In general, the results were not great. The NSDC decision "Following the introduction of martial law in Ukraine" was classified, and the draft law was registered back in May 2020. Relying on the very decisions of the NSDC and the presidential decree. It is likely that there were conclusions and a "work on errors" was planned.
Runaround under the circus dome
But things are still there. Soon it will be a year, as the law approved by the President as urgent and urgent, the Verkhovna Rada had not bothered to consider. But the issue of calling up a reserve and replenishing units to a full staff is a strategically important issue in our conditions. Now the contact line in the JFO is held by nine Ukrainian combined-arms brigades—seven motorized and mechanized and two artillery. And in the case of an aggravation, Ukraine will need to provide coastal defense, cover the isthmus on the border with Crimea, a strip north of the JFO zone in the direction of Kharkiv and Polissia.

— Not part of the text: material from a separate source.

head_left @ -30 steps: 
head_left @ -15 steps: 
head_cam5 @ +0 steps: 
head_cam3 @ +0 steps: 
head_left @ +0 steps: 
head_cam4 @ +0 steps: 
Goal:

At the same time, in the JFO itself there are places that are operationally important—for example, in the south, the enemy can threaten Volnovakha that is responsible for the supply of Mariupol, we may easiy reach Novoazovsk within 48 hours. The outskirts of Donetsk, Avdiivka, and Horlivka will also require additional resources. The exit of the Ukrainian Armed Forces tankers to the Putilovsky Bridge, the attempt to storm Maryinka or the massive shelling of the Avdiivka Coke Plant of the Almaz times are good examples when not so long ago everything was balanced on several companies of tanks or batteries of "Hurricanes".
In these conditions, it will be impossible for both sides to build a solid front line outside the "red" zone—the spaces are too large, there are too few high-readiness troops. Confrontation is possible only in the format of chains of strongholds, mobile groups, skirmishes over intersections, isolation of garrisons. A maneuver war a la 1918, with battles for transport junctions, railway junctions, access to the operational space, separation from the centralized supply.
In a conflict of this kind, the rapid falling in of reservists directly to the "native" brigades and the deployment of cadre units in the form of a Reserve Corps can become the line between victory and defeat. Again, the very possibility of covert mobilization by a secret decree of the NSDC, and not a talkfest in the Verkhovna Rada, will be an excellent lever of influence on hotheads in the unrecognized "republics."
But, unfortunately, all this drags on over and over. No votes were cast on the draft last Thursday. Despite the fact that the front again begins to rumble with large calibers. We hope that reason will win and that the law will be adopted as soon as possible. For it is needed for yesterday.